On Wednesday Feb. 20 Geneseo celebrated its fifth annual Live Green Event with an expo in the College Union Ballroom. There were several departments, student groups and environmental organizations that had displays and planned activities designed to generate increased awareness about sustainability.

Geneseo’s Environmental Impact and Sustainability Task Force is one of the more recent organizations on campus dedicated to environmentalism. Its primary goal is to promote a change in conservation practices at Geneseo as well as waste reduction and the college’s overall ecological footprint.

According to lecturer of sociology and political science Jo Kirk, Geneseo received the green stamp of approval by the Princeton Review for collaborative student efforts to “think green” and for the successful implementation of a number of initiatives on campus.

Among the event co-sponsors was the Geneseo Environmental Organization, which promoted education about composting. GEO also set up a taste test of five different types of water in order to demonstrate their belief that tap water does not have a poor taste and to encourage students to reduce plastic bottle waste by drinking from reusable ones.

EcoHouse presented a display about charity: water, an organization devoted to supplying clean water to women and children in developing nations.

Assistant Residence Director of EcoHouse senior Allison Hoppe spoke about sustainability and environmentalism on campus and said, “It has been something that’s been growing in involvement and popularity throughout the university. The President’s Sustainability Commission demonstrates that there is a commitment by the institution to uphold these standards of maintaining and incorporating environmentally conscious practices into the curriculum.”

Jamie Carestio represented Frack Free Genesee, which is committed to banning hydrofracking in New York, specifically in the eastern Finger Lakes region and the Genesee Valley.

“I think it is important for people to realize that even if you feel removed from this issue, this industry will affect everybody.
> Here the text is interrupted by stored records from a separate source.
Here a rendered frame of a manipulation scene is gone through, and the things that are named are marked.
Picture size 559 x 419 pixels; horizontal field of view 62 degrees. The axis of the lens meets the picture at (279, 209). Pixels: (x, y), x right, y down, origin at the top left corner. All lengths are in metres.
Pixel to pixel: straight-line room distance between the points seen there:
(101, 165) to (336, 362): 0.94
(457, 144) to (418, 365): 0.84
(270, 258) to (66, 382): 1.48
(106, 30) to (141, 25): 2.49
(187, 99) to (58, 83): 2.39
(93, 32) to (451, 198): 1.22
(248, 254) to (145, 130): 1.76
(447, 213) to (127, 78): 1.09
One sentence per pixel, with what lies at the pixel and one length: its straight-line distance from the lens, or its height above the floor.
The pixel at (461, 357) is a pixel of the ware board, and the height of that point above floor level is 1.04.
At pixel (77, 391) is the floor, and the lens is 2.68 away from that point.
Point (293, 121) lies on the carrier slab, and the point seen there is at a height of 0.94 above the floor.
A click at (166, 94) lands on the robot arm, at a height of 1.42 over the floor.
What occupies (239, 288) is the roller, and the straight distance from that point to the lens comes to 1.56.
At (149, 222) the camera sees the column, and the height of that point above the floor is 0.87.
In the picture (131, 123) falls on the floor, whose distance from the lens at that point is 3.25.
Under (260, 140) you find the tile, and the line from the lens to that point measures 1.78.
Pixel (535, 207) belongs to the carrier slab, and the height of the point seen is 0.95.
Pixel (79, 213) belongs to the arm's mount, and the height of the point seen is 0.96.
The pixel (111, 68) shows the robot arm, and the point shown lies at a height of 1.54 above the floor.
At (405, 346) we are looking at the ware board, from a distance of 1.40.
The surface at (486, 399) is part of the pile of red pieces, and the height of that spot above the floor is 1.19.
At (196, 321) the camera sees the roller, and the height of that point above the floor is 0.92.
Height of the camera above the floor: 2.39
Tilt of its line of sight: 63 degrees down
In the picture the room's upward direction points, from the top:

Nobody is immune from this,” Carestio said.

Representatives from the Geneseo Farmers Market were also present, promoting their campaign to live green and eat local.

The Genesee Valley Conservancy, a nonprofit environmental organization in Geneseo, offered a Bluebell Walk at the Indian Fort Nature Preserve, in addition to several other events, to students. According to its mission statement, the conservancy aims to “protect the habitat, open space and farmland of the Genesee Valley region.”

Senior Geneseo Opportunities for Leadership Development mentor Maya Shah explained the newest addition to the GOLD certificate options. According to Shah, the jade certificate focuses on environmentalism and is centered on the importance of sustainability issues that affect students’ lives. Shah said the certificate is available for those who are interested in this subject but do not necessarily understand all of the science behind it.